● **Exercise instructions**
Type the records that follow again exactly as written, but drop the pictures.

● **Task data**
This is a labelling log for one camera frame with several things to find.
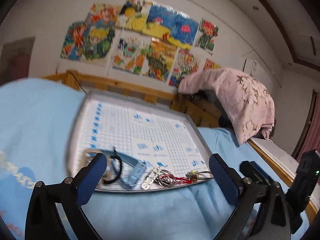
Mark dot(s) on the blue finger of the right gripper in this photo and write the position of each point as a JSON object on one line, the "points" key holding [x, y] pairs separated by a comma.
{"points": [[261, 173], [247, 170]]}

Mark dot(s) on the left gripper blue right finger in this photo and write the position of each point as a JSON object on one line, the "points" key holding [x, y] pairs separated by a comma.
{"points": [[258, 208]]}

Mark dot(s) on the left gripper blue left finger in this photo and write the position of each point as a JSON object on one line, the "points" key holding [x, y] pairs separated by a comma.
{"points": [[43, 220]]}

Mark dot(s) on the silver wire bangles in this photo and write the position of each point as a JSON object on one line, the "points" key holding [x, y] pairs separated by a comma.
{"points": [[166, 179]]}

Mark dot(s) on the beige hair claw clip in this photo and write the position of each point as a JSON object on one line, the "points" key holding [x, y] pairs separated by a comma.
{"points": [[93, 165]]}

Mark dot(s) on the blue smart watch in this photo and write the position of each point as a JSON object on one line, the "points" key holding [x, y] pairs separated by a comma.
{"points": [[128, 169]]}

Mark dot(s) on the silver hair clip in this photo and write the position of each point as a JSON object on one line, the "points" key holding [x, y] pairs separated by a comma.
{"points": [[150, 179]]}

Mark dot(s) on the white mattress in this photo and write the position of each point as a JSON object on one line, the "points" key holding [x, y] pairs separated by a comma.
{"points": [[281, 162]]}

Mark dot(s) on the pink curtain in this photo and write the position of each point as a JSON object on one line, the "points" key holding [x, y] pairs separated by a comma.
{"points": [[313, 138]]}

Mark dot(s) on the pink floral blanket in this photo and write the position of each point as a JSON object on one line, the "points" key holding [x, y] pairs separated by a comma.
{"points": [[246, 101]]}

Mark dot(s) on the white air conditioner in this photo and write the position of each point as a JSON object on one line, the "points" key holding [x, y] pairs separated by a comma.
{"points": [[255, 70]]}

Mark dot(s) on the light blue bed sheet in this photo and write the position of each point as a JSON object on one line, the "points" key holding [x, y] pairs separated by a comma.
{"points": [[37, 117]]}

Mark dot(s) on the orange character drawing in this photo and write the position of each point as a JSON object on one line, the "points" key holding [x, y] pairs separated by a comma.
{"points": [[209, 64]]}

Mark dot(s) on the red doodle drawing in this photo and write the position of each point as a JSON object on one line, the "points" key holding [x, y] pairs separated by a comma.
{"points": [[185, 64]]}

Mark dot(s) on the orange landscape drawing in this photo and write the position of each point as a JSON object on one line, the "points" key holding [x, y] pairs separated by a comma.
{"points": [[159, 58]]}

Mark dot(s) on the red haired character drawing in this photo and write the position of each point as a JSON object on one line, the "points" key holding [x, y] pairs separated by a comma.
{"points": [[207, 34]]}

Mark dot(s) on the fish and cup drawing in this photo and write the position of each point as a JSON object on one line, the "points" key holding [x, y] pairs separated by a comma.
{"points": [[129, 55]]}

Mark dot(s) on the brown wooden door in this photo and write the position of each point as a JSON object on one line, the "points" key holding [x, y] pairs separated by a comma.
{"points": [[15, 59]]}

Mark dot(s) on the blue ocean drawing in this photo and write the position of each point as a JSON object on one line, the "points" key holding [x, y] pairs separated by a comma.
{"points": [[170, 25]]}

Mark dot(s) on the mermaid drawing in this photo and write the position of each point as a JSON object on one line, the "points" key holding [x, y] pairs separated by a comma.
{"points": [[73, 45]]}

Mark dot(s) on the blond boy drawing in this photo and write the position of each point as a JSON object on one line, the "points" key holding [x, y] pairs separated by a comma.
{"points": [[97, 45]]}

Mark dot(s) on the yellow moon drawing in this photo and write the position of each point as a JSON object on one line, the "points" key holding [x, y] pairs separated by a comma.
{"points": [[133, 15]]}

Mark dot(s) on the orange haired girl drawing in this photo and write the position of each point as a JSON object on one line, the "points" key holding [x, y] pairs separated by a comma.
{"points": [[101, 14]]}

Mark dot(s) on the wooden bed frame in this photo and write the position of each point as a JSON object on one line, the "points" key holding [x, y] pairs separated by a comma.
{"points": [[201, 115]]}

● **Result for this task**
This is a labelling log for one camera frame with several things to find.
Mark dot(s) on the blue finger of the right gripper in this photo and write the position of each point as a JSON object on one line, the "points" key holding [x, y] pairs separated by a comma.
{"points": [[261, 173], [247, 170]]}

Mark dot(s) on the left gripper blue right finger in this photo and write the position of each point as a JSON object on one line, the "points" key holding [x, y] pairs separated by a comma.
{"points": [[258, 208]]}

Mark dot(s) on the left gripper blue left finger in this photo and write the position of each point as a JSON object on one line, the "points" key holding [x, y] pairs separated by a comma.
{"points": [[43, 220]]}

Mark dot(s) on the silver wire bangles in this photo and write the position of each point as a JSON object on one line, the "points" key holding [x, y] pairs separated by a comma.
{"points": [[166, 179]]}

Mark dot(s) on the beige hair claw clip in this photo and write the position of each point as a JSON object on one line, the "points" key holding [x, y] pairs separated by a comma.
{"points": [[93, 165]]}

Mark dot(s) on the blue smart watch in this photo and write the position of each point as a JSON object on one line, the "points" key holding [x, y] pairs separated by a comma.
{"points": [[128, 169]]}

Mark dot(s) on the silver hair clip in this photo and write the position of each point as a JSON object on one line, the "points" key holding [x, y] pairs separated by a comma.
{"points": [[150, 179]]}

Mark dot(s) on the white mattress in this photo and write the position of each point as a JSON object on one line, the "points" key holding [x, y] pairs separated by a comma.
{"points": [[281, 162]]}

Mark dot(s) on the pink curtain in this photo and write the position of each point as a JSON object on one line, the "points" key holding [x, y] pairs separated by a comma.
{"points": [[313, 138]]}

Mark dot(s) on the pink floral blanket in this photo and write the position of each point as a JSON object on one line, the "points" key holding [x, y] pairs separated by a comma.
{"points": [[246, 101]]}

Mark dot(s) on the white air conditioner in this photo and write the position of each point as a JSON object on one line, the "points" key holding [x, y] pairs separated by a comma.
{"points": [[255, 70]]}

Mark dot(s) on the light blue bed sheet in this photo and write the position of each point as a JSON object on one line, the "points" key holding [x, y] pairs separated by a comma.
{"points": [[37, 117]]}

Mark dot(s) on the orange character drawing in this photo and write the position of each point as a JSON object on one line, the "points" key holding [x, y] pairs separated by a comma.
{"points": [[209, 64]]}

Mark dot(s) on the red doodle drawing in this photo and write the position of each point as a JSON object on one line, the "points" key holding [x, y] pairs separated by a comma.
{"points": [[185, 64]]}

Mark dot(s) on the orange landscape drawing in this photo and write the position of each point as a JSON object on one line, the "points" key holding [x, y] pairs separated by a comma.
{"points": [[159, 58]]}

Mark dot(s) on the red haired character drawing in this photo and write the position of each point as a JSON object on one line, the "points" key holding [x, y] pairs separated by a comma.
{"points": [[207, 34]]}

Mark dot(s) on the fish and cup drawing in this photo and write the position of each point as a JSON object on one line, the "points" key holding [x, y] pairs separated by a comma.
{"points": [[129, 55]]}

Mark dot(s) on the brown wooden door in this photo and write the position of each point as a JSON object on one line, the "points" key holding [x, y] pairs separated by a comma.
{"points": [[15, 59]]}

Mark dot(s) on the blue ocean drawing in this photo and write the position of each point as a JSON object on one line, the "points" key holding [x, y] pairs separated by a comma.
{"points": [[170, 25]]}

Mark dot(s) on the mermaid drawing in this photo and write the position of each point as a JSON object on one line, the "points" key holding [x, y] pairs separated by a comma.
{"points": [[73, 45]]}

Mark dot(s) on the blond boy drawing in this photo and write the position of each point as a JSON object on one line, the "points" key holding [x, y] pairs separated by a comma.
{"points": [[97, 45]]}

Mark dot(s) on the yellow moon drawing in this photo and write the position of each point as a JSON object on one line, the "points" key holding [x, y] pairs separated by a comma.
{"points": [[133, 15]]}

Mark dot(s) on the orange haired girl drawing in this photo and write the position of each point as a JSON object on one line, the "points" key holding [x, y] pairs separated by a comma.
{"points": [[101, 14]]}

Mark dot(s) on the wooden bed frame in this photo and write the position of each point as a JSON object on one line, the "points" key holding [x, y] pairs separated by a comma.
{"points": [[201, 115]]}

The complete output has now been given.